Alex was comparing the game unfavorably to League of Legends—the reigning king of the MOBA genre into which Blizzard is only now trying to enter with Heroes of the Storm, it’s up-and-coming title that just went into open beta last night. His observation says a lot about the differences between the two games.

In League of Legends, a loss really feels like a loss. It’s a defeating, often degrading process one must go through as they develop the humility and finely-tuned skills necessary to play the game well. Losing in League doesn’t feel good, then. But the crappiness of losing makes the exhilarating rush of victory in the game all the more powerful.

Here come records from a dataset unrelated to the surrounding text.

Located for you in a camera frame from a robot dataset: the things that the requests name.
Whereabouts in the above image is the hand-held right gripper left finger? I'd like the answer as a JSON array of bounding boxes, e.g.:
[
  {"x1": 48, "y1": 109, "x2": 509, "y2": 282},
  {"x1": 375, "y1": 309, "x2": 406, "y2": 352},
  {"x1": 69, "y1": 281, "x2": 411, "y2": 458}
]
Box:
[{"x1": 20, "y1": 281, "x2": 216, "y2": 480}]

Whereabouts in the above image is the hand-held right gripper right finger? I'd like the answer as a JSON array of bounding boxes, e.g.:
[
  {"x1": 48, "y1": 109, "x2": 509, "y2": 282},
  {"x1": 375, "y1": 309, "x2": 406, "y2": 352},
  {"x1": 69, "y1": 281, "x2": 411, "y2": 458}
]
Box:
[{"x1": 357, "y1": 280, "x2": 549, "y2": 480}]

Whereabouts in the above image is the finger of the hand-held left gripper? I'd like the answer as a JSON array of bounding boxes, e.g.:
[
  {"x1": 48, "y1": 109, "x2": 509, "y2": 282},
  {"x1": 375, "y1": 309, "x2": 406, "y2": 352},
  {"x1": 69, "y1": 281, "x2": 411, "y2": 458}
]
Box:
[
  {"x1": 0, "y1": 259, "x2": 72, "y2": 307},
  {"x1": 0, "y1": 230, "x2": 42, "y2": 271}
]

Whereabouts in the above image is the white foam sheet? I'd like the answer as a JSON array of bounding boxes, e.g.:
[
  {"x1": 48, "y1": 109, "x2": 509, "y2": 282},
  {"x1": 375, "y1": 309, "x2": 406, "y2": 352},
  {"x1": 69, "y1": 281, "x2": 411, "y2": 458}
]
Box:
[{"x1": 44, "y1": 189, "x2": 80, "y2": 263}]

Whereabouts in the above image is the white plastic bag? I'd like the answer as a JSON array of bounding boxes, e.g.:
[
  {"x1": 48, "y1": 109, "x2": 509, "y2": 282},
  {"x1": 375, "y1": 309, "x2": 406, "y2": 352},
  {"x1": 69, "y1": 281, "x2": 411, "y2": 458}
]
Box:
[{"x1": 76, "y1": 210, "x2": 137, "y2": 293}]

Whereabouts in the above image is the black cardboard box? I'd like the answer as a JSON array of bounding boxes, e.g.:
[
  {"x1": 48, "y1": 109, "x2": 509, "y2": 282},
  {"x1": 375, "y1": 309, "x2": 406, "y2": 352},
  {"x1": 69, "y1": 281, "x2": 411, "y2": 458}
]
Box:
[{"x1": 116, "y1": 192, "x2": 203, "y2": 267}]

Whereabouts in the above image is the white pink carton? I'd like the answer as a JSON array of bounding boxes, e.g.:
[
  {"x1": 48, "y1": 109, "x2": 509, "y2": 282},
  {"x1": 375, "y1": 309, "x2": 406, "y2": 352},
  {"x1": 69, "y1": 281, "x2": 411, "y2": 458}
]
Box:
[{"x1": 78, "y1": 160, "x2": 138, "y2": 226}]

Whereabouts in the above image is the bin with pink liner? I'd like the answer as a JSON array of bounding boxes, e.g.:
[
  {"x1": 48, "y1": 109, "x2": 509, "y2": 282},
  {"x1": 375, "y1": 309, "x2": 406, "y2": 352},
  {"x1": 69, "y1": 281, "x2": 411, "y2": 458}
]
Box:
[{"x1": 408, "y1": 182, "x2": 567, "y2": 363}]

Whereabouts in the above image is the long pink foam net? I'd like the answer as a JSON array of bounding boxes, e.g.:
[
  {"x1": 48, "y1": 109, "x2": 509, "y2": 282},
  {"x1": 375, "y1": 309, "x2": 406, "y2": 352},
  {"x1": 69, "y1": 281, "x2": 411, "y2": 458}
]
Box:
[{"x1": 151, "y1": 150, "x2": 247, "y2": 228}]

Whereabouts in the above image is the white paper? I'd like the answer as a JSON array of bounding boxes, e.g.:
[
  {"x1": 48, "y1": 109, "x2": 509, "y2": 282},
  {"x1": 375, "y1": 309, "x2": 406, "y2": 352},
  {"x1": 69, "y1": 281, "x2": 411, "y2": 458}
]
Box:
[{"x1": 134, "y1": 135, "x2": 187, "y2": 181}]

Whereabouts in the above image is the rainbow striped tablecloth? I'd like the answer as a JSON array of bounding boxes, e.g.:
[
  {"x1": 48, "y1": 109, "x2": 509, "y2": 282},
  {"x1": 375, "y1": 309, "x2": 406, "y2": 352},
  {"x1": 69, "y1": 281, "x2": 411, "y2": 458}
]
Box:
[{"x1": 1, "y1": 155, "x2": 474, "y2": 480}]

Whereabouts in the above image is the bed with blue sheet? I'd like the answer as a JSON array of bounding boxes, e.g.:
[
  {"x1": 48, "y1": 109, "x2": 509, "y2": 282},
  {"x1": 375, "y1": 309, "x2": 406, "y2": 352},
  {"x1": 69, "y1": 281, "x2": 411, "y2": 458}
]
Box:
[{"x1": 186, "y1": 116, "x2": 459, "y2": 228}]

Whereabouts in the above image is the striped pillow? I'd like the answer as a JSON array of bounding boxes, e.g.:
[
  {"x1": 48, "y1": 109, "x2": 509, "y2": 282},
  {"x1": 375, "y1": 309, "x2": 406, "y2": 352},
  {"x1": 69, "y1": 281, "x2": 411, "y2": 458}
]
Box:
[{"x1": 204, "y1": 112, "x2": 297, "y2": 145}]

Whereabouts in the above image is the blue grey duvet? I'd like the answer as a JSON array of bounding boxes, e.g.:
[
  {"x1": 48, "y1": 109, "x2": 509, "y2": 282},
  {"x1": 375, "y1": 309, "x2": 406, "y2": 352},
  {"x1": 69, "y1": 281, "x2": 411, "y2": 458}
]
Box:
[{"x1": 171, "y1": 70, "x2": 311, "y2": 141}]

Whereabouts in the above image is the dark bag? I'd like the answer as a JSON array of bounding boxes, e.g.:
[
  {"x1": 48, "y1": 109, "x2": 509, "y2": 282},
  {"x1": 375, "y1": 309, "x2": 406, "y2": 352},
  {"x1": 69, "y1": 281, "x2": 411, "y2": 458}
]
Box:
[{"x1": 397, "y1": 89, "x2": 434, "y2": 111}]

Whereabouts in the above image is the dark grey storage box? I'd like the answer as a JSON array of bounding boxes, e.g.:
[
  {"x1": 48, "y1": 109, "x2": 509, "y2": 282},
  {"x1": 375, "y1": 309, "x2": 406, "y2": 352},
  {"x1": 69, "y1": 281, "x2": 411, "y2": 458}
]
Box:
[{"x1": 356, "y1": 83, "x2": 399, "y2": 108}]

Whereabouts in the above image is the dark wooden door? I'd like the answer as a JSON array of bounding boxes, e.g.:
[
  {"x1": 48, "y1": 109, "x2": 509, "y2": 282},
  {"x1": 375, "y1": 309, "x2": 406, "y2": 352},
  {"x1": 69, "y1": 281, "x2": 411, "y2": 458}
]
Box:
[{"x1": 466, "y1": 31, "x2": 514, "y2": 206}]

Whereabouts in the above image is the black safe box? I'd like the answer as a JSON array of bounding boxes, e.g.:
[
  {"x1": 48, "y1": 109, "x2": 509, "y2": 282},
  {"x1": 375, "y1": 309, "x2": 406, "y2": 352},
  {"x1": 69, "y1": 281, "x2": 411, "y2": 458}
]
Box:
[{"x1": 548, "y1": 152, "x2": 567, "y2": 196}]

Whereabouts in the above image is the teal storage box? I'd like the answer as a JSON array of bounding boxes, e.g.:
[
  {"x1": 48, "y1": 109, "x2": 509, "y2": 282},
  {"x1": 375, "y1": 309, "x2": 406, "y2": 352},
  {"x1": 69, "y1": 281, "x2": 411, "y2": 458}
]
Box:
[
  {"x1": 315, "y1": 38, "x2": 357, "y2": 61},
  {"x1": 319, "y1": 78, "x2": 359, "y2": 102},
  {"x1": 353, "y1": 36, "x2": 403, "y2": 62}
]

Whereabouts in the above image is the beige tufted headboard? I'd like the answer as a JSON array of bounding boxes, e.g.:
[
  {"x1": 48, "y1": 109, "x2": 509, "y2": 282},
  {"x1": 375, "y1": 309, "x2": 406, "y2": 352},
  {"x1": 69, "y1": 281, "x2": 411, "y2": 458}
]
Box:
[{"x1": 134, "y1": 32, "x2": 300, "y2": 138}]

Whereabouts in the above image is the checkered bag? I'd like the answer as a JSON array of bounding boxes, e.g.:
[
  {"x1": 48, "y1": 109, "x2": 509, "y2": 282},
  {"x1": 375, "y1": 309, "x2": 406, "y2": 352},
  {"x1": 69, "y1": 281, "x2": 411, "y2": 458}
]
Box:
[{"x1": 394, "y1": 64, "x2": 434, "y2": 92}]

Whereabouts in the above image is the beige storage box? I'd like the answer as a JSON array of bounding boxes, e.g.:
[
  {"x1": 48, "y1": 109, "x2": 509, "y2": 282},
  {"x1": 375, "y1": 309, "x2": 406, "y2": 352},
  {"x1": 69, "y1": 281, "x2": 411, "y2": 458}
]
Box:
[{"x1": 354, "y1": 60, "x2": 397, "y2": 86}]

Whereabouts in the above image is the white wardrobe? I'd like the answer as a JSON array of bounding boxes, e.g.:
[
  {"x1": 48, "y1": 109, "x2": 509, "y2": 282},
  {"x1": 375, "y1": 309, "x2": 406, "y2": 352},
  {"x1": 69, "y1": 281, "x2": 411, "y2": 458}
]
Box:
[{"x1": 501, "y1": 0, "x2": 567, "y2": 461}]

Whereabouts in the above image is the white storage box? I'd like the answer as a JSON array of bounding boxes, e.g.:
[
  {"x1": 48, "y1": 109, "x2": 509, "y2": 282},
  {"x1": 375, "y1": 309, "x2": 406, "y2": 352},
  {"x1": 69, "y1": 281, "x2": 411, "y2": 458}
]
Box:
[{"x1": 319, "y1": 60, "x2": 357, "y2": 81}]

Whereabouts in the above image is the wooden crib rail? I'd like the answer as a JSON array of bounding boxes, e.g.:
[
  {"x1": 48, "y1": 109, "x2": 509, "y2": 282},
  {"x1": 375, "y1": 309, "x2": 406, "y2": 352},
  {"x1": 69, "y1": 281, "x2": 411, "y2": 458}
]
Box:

Heroes, on the other hand, feels like the same sort of brightly colored jumble of elves and monsters and dragons going at it no matter what happens over the course of a match. Ok, maybe not exactly the same—winning still leaves me flush with victory. But the stakes of the game, the moment-to-moment process of inching your way back and forth during the frenetic ebb and flow of battle, isn’t nearly as intense as it is in a game like League. In spite of the game’s RTS-style top-down perspective and its RPG-like levelling system for all the playable characters, it reminds me of Super Smash Bros. more than any other game in this regard.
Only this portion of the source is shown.